British Army officer, courtier and peer (1673–1754)

Henry de Nassau d'Auverquerque, 1st Earl of Grantham (born Hendrik van Nassau, 1673 – 5 December 1754), was a British Army officer, courtier and peer who was a member of the House of Orange-Nassau and second cousin once removed to William III of England. He inherited the lordship of Ouwerkerk (known in English as Overkirk and in French as Auverquerque) in Holland, and was a count of the Holy Roman Empire.

==Life==
He was born in The Hague to the Dutch general Henry de Nassau d'Auverquerque (called "Lord Overkirk" by the English) and his wife Frances van Aerssen, and baptised there 30 May 1673. On 12 January 1697, he married his first cousin Lady Henrietta Butler, daughter of Thomas Butler, Earl of Ossory and sister of James Butler, Duke of Ormonde. In 1698, during his father's lifetime, he was created Baron Alford, Viscount Boston and Earl of Grantham by William III.
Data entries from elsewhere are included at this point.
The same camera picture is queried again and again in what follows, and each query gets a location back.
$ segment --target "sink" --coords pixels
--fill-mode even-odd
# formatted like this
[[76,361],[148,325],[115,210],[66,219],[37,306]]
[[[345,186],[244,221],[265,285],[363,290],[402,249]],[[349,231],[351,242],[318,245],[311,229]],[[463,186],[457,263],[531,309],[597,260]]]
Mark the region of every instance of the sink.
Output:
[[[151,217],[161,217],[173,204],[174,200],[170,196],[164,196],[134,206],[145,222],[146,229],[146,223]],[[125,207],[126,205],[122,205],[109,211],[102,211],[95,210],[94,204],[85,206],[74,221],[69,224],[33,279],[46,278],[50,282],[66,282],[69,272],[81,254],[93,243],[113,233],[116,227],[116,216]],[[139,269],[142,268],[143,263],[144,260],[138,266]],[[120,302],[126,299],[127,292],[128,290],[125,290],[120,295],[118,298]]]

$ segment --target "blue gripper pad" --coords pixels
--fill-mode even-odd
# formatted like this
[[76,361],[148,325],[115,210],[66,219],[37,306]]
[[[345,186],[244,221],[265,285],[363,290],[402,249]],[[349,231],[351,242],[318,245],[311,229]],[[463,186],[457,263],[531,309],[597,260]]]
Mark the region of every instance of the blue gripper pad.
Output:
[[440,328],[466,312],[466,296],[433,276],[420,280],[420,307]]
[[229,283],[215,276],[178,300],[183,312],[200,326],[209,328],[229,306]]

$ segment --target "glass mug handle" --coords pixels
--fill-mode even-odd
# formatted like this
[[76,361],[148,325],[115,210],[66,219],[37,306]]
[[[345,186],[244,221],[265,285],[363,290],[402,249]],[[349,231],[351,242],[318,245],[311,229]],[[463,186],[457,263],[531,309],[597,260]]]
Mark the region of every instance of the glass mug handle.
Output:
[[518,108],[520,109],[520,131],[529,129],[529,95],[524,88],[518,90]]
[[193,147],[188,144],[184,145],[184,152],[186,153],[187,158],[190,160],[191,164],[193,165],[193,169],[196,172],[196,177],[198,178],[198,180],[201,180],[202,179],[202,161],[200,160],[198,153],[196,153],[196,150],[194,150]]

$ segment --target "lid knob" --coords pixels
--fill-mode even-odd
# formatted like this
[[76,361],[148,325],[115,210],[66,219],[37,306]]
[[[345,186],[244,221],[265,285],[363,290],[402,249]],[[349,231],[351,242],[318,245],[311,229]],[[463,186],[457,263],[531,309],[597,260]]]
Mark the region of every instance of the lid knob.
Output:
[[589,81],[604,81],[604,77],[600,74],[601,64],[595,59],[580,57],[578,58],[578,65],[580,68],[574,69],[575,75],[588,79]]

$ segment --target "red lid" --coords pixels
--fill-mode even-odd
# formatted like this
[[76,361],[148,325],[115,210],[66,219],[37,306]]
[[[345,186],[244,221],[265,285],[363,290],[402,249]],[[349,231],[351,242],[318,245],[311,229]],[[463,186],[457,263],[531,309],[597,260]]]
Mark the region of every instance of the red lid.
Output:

Despite Grantham's marriage to the sister of one of the most notorious participants in the 1715 Jacobite rising, George I appointed him Lord Chamberlain to the household of Caroline, Princess of Wales in 1717, and Grantham retained his position when the Prince of Wales succeeded as King George II in 1727 and the Princess became Queen Caroline. He remained her Lord Chamberlain until her death in 1737.

Grantham was commissioned an ensign in the 2nd Regiment of Foot Guards on 17 November 1727. He was promoted to lieutenant on 2 October 1731, and on 5 July 1735, was promoted captain-lieutenant in the 1st Regiment of Foot Guards.

Grantham later involved himself in a project to create an orphanage for abandoned children in London, the first of its kind in the nation. The charity became known as the Foundling Hospital and received its royal charter on 17 October 1739. Lord Grantham was one of its founding Governors.

Grantham owned a house in Albemarle Street, Westminster that is now part of the premises of the Royal Institution, and a country house in Chiswick, called Grove Park.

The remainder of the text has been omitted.